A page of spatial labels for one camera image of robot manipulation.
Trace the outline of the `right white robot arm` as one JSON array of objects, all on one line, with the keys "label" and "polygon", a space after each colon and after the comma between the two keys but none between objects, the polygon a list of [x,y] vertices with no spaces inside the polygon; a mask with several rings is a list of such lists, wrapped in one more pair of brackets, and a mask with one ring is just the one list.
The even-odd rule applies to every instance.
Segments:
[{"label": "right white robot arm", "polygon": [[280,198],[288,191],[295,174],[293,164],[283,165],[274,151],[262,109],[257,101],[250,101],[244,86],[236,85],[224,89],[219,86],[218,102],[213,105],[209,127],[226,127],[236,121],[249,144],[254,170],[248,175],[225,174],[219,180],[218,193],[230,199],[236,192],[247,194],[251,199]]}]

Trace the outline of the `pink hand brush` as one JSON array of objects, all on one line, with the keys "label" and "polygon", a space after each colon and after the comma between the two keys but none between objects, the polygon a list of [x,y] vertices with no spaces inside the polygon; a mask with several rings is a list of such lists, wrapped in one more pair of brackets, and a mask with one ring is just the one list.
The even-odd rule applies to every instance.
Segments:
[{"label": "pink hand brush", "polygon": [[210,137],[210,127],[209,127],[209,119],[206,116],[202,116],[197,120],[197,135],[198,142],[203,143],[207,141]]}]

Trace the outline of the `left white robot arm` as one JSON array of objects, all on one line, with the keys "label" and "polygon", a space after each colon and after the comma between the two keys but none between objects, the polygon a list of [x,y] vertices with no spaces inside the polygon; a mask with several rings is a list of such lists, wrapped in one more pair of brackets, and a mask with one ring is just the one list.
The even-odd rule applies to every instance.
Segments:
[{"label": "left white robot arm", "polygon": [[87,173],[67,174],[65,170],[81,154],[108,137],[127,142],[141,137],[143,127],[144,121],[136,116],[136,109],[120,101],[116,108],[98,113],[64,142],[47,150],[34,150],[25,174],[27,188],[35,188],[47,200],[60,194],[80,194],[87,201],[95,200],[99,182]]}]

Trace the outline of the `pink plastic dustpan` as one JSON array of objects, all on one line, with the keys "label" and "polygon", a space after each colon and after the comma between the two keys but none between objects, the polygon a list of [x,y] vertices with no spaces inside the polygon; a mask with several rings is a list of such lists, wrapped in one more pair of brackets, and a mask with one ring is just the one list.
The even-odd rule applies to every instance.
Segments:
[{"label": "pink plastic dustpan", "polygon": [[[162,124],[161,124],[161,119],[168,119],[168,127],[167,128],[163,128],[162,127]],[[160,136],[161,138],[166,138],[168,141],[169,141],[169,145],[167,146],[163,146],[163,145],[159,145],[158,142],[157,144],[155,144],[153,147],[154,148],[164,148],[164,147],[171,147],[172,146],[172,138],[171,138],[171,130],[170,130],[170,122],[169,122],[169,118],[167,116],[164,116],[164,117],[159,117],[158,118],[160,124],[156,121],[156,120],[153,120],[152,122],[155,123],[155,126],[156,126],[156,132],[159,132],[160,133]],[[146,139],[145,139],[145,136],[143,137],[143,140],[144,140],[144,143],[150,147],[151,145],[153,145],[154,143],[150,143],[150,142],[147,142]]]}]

────────────────

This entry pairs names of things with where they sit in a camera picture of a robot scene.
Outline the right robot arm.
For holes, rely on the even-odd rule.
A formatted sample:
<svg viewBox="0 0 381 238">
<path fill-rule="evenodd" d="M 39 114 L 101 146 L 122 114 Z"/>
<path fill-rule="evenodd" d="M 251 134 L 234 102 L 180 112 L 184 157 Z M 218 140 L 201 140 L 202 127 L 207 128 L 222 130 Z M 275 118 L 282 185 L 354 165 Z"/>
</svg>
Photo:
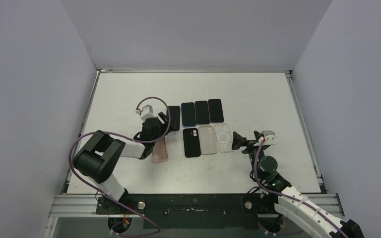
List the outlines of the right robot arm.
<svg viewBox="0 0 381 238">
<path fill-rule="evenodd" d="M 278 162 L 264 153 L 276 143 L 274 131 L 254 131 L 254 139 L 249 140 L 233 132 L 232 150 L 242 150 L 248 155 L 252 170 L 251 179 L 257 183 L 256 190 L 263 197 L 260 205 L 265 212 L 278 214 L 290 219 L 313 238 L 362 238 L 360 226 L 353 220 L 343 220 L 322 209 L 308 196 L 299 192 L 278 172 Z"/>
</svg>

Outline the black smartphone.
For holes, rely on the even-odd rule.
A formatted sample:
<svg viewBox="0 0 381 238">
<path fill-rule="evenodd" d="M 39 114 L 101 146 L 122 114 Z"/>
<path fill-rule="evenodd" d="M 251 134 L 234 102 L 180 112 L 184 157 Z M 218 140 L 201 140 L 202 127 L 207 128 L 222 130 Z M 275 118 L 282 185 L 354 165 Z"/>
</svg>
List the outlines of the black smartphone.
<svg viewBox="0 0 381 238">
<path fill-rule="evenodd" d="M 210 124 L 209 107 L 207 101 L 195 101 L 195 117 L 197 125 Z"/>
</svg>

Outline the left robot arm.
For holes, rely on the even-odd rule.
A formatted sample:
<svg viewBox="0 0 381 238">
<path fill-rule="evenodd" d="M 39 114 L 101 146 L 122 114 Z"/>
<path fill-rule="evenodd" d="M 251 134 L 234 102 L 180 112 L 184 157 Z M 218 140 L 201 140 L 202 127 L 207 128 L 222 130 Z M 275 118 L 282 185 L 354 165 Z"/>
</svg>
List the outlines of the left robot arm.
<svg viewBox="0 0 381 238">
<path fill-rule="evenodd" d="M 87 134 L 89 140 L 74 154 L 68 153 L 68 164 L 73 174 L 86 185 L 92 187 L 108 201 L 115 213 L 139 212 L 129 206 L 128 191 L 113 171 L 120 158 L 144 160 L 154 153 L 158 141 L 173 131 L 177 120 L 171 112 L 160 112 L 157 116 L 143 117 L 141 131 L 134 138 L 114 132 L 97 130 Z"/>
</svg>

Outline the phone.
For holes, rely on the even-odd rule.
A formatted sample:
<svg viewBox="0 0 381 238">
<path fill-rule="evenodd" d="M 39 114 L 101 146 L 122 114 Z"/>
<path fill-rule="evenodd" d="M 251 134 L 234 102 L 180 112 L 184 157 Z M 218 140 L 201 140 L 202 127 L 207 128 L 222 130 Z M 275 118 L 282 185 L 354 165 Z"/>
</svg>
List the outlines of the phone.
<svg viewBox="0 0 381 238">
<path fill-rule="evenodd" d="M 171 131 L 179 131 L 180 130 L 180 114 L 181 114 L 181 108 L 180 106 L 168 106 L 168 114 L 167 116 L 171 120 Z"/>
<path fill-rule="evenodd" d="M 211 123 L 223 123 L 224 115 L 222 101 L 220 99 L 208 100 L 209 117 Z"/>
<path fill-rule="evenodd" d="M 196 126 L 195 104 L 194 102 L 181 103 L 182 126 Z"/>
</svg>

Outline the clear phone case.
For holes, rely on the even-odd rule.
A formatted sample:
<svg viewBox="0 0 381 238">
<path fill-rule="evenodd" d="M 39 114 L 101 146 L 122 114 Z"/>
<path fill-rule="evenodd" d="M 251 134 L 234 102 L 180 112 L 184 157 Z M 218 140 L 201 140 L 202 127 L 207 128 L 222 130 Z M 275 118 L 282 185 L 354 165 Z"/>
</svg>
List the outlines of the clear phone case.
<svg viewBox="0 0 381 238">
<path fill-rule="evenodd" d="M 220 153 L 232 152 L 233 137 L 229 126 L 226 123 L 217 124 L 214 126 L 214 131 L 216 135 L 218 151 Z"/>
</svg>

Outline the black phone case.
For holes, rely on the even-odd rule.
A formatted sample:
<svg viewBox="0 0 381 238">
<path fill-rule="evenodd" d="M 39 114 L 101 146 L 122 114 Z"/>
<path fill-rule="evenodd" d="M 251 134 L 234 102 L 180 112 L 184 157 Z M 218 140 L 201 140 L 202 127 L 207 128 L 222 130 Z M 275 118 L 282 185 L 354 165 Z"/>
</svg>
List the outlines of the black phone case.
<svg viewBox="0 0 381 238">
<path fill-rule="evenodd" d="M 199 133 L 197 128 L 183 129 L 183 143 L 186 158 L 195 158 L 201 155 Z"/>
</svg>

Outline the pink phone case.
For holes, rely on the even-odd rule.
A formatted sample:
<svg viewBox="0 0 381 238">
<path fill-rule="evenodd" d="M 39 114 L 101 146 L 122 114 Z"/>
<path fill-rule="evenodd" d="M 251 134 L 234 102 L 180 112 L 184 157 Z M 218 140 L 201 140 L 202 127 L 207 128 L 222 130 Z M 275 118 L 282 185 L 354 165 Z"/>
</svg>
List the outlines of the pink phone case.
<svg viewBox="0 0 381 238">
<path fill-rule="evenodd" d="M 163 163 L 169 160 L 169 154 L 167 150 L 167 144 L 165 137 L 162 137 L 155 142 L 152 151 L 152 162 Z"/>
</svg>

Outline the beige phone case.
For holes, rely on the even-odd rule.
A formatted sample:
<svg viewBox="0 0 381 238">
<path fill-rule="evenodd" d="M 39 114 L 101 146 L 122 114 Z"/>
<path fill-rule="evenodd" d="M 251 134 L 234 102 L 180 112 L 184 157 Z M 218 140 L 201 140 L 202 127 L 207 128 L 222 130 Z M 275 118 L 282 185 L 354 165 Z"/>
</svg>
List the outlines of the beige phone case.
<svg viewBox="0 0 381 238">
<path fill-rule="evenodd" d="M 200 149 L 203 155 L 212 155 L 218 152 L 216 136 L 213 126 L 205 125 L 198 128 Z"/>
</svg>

────────────────

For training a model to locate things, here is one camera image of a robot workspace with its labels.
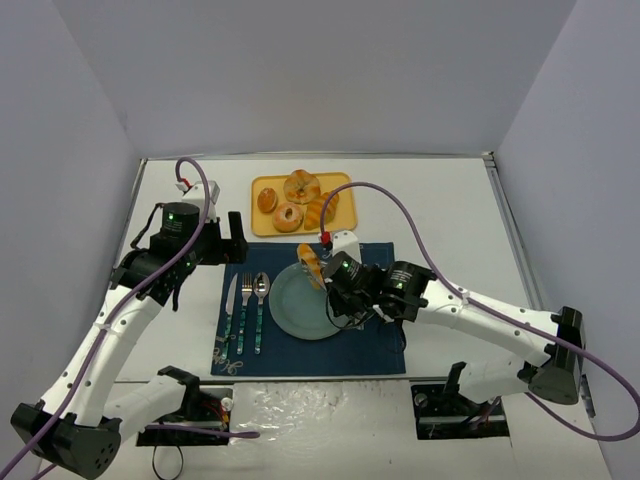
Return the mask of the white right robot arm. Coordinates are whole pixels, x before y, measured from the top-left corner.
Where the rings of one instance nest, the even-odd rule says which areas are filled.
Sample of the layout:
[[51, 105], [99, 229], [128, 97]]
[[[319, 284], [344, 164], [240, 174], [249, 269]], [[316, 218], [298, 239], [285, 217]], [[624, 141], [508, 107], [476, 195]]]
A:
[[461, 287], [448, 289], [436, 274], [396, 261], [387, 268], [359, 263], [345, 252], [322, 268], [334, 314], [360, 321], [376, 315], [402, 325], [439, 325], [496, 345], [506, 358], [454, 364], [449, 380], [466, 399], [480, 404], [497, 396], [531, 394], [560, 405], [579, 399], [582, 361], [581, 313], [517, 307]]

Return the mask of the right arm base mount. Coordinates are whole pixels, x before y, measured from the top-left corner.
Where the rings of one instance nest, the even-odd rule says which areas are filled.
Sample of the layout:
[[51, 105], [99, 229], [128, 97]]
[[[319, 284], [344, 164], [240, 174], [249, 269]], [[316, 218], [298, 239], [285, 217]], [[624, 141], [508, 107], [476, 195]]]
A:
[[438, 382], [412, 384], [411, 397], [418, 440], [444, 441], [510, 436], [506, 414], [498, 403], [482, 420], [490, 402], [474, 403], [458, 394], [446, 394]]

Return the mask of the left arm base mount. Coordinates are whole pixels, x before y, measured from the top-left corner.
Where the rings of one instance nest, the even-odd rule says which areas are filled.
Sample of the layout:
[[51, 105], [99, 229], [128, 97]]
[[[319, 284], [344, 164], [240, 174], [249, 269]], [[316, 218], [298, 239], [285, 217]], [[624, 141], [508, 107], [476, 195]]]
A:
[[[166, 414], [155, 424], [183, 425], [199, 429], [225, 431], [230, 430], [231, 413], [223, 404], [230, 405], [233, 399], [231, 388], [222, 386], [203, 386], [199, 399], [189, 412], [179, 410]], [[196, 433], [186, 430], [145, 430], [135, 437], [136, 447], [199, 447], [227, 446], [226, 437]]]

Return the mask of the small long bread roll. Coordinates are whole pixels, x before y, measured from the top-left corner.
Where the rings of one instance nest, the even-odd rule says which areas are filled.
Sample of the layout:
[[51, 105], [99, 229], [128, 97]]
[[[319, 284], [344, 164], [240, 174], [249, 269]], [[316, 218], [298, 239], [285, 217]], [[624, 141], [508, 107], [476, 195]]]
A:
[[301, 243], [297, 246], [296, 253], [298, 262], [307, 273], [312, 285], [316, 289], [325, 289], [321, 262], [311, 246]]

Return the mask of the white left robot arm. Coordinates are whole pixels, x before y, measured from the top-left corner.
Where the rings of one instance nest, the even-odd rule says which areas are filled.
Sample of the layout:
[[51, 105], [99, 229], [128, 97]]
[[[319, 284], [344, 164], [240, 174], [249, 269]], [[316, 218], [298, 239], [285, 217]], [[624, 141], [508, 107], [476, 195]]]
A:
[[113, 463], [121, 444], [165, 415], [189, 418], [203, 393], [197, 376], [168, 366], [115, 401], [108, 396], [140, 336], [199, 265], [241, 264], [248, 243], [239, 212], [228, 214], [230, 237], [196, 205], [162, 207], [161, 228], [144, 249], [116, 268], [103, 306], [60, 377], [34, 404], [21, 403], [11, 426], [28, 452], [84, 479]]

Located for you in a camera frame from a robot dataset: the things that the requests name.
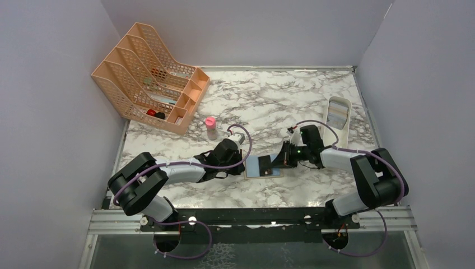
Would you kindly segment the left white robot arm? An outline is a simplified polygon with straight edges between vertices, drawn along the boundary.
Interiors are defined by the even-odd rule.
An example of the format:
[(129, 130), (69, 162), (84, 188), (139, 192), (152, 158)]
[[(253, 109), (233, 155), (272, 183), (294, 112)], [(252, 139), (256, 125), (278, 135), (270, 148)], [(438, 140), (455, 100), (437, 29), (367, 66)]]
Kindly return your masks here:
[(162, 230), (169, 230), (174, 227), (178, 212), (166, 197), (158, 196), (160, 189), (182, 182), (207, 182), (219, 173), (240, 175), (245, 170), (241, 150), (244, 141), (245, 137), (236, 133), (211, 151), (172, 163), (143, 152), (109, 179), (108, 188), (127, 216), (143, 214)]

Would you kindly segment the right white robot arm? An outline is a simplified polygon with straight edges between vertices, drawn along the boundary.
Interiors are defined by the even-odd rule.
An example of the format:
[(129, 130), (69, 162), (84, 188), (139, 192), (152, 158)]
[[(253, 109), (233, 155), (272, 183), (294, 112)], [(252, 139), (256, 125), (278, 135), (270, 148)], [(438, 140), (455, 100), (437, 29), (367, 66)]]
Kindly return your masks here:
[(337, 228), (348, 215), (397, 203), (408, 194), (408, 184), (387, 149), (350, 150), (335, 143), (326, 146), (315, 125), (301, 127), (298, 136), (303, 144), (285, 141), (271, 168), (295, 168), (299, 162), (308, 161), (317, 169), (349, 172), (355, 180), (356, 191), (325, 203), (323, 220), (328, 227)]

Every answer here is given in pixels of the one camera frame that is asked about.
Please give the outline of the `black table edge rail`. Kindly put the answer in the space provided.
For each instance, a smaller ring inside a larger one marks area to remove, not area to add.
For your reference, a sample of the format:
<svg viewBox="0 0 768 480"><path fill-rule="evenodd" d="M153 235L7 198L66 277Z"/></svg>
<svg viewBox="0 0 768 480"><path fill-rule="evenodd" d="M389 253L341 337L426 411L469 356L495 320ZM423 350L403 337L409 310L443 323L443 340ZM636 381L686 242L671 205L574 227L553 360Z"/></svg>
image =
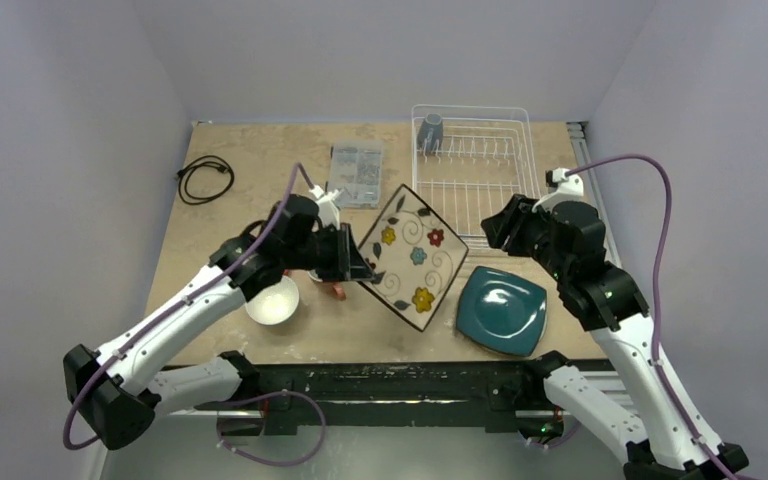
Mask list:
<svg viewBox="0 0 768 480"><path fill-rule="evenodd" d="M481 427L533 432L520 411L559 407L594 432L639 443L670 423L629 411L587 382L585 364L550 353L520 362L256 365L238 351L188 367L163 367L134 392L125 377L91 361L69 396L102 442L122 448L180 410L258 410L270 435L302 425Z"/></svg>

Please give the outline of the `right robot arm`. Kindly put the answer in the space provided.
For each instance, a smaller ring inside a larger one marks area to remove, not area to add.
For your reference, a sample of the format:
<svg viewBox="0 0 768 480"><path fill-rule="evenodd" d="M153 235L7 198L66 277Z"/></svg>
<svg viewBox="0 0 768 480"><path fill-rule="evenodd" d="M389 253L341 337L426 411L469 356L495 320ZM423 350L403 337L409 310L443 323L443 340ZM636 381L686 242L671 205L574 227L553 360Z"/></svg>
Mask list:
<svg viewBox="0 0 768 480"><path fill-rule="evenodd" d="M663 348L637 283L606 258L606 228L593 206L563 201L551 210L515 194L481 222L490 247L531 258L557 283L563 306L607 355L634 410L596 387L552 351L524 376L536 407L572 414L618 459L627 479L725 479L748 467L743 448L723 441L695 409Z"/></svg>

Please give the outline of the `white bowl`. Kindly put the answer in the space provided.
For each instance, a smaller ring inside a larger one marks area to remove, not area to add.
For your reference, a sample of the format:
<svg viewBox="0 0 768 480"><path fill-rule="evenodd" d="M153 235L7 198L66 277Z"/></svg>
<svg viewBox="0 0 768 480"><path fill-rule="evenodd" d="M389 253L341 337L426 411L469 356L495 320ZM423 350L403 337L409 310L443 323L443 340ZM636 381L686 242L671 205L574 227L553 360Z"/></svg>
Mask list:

────────────────

Work instruction: Determine how many lines above contain the string "Would". Give only that number.

Task response: 2